WHAT YOU ARE ASKED TO DO. Where a line contains "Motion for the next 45", start there and write out that line and each one after it, word for word, through the final line of the entries; add nothing else.

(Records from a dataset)
*** Begin section ***
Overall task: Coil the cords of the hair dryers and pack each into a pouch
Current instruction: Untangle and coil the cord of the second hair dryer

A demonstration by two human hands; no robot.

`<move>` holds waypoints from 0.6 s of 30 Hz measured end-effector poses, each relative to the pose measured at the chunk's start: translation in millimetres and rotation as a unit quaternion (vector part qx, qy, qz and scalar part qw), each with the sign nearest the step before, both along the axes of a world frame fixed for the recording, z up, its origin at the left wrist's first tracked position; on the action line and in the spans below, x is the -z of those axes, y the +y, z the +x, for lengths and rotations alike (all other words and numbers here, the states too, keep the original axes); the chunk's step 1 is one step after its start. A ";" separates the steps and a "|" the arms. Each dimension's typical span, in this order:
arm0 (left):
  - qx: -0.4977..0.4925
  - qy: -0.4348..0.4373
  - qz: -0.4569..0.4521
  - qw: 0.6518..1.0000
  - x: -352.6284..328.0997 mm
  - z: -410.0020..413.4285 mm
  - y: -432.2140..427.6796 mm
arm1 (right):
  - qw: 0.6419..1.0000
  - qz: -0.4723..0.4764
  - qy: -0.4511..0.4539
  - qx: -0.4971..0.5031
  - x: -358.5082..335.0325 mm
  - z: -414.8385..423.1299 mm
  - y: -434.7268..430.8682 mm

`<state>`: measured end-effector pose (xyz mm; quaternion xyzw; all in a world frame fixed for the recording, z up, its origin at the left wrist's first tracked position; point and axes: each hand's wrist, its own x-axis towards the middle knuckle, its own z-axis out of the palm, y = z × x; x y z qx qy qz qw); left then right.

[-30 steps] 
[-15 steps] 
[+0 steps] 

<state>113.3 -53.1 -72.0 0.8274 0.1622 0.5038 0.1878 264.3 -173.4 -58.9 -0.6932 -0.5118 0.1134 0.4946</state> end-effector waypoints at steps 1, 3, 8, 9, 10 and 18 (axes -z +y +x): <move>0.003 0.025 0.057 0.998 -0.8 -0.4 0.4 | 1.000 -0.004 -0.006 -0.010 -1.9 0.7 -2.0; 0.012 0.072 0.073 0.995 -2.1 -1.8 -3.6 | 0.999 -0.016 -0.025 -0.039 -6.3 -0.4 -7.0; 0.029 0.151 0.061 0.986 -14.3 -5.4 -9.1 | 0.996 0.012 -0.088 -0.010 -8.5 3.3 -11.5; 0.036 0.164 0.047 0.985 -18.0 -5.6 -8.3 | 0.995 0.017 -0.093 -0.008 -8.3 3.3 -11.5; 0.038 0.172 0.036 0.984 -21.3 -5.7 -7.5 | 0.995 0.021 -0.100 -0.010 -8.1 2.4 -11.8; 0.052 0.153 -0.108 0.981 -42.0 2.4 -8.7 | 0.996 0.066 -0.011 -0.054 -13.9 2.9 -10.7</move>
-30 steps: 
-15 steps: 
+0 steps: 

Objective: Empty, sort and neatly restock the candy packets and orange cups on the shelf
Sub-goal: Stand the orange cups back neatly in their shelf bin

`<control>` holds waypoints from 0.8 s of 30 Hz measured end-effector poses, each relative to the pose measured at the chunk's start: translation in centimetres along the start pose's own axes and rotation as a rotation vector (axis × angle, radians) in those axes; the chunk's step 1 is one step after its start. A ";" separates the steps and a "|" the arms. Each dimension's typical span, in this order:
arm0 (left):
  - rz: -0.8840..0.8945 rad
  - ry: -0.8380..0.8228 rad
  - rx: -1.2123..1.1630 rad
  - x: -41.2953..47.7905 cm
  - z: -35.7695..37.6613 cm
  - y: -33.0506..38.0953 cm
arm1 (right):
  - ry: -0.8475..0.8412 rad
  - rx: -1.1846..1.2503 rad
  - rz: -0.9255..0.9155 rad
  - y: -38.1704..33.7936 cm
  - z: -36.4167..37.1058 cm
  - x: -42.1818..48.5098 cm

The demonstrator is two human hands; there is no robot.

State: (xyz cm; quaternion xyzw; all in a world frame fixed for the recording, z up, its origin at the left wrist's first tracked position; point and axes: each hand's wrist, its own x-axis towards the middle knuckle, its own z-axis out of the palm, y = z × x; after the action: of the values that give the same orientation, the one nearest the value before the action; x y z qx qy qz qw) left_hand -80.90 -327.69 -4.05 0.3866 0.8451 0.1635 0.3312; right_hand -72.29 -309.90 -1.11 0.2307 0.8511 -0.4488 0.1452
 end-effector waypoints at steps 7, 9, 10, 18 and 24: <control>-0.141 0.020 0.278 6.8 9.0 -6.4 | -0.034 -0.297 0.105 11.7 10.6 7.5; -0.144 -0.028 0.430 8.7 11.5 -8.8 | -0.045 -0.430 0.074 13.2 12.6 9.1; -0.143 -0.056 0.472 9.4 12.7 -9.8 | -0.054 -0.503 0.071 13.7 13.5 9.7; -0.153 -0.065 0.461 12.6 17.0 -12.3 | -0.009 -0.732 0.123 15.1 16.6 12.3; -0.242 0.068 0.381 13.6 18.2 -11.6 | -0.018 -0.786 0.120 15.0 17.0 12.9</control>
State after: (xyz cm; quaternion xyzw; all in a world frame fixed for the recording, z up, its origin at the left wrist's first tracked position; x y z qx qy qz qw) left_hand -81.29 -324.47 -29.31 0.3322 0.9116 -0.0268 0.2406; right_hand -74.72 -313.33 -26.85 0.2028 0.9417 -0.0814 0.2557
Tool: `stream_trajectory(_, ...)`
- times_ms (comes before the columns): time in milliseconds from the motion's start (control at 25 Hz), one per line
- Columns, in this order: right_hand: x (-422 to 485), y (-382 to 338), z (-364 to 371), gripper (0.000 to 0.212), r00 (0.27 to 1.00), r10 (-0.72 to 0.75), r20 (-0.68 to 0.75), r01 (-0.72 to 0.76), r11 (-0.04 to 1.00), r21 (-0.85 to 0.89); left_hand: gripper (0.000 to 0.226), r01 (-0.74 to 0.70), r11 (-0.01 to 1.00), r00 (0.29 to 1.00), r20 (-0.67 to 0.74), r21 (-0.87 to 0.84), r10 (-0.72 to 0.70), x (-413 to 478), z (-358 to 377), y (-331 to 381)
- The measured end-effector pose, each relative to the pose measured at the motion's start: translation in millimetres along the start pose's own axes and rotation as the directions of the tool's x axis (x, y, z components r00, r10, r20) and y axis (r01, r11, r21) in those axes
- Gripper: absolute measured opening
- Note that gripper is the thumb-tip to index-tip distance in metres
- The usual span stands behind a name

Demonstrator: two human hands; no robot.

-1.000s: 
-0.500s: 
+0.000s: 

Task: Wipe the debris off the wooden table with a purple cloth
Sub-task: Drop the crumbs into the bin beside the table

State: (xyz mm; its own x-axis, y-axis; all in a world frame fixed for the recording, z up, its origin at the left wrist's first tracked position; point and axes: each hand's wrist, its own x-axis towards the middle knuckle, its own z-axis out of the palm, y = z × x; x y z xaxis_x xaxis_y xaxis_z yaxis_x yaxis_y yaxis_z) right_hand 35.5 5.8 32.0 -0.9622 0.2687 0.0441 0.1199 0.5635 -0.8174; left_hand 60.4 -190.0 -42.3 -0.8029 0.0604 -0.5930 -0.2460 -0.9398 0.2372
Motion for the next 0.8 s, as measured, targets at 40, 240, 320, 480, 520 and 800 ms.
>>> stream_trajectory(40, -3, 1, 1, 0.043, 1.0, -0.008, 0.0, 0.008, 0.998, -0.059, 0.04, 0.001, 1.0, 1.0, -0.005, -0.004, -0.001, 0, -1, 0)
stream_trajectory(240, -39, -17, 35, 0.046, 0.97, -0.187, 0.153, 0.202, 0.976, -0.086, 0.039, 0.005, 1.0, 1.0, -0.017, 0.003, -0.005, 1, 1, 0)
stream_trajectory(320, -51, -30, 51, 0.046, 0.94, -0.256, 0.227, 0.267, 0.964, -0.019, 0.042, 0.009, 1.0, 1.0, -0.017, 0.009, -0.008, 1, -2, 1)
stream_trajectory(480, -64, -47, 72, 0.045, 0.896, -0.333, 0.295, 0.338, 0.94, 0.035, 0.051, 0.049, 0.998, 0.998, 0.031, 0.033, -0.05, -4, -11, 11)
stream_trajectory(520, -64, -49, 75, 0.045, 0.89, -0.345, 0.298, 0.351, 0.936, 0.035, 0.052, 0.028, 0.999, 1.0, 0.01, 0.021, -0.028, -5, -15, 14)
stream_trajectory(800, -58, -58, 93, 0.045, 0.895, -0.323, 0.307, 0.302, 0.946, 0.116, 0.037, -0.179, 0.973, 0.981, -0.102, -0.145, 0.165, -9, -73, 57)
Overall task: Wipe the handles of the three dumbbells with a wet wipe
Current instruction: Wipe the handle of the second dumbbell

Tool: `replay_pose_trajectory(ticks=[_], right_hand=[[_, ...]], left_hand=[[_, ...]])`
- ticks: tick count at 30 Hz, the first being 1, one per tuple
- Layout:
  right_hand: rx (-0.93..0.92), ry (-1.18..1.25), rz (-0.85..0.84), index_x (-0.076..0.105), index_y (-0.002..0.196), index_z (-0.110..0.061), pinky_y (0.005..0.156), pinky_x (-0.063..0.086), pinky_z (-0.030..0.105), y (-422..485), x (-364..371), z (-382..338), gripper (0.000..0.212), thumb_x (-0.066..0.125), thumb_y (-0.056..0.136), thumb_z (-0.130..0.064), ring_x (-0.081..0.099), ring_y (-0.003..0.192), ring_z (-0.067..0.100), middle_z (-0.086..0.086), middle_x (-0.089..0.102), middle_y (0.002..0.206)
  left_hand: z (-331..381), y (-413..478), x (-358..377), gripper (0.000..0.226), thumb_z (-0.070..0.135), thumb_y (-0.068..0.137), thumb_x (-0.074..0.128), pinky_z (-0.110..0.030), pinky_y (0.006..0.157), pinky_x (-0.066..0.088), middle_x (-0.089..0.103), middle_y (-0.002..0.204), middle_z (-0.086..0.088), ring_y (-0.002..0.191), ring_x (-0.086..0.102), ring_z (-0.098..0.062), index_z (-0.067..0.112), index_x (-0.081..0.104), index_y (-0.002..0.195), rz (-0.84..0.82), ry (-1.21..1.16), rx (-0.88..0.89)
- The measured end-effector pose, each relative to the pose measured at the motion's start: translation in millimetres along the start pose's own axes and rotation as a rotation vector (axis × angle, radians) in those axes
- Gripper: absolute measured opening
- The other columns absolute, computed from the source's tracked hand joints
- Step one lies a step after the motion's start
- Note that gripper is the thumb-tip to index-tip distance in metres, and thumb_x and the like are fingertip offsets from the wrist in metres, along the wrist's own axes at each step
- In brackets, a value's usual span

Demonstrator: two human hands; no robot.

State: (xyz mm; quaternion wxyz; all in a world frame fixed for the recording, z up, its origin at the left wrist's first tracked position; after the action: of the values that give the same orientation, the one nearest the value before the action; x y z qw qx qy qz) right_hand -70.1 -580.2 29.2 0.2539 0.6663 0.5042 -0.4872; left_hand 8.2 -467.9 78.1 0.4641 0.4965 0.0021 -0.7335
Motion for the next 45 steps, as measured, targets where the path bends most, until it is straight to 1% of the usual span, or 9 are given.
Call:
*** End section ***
ANSWER SPACE.
Motion for the next 45 steps, as measured, targets where the path bends most, until it is straight to 1% of the usual span, or 9 are given.
Call:

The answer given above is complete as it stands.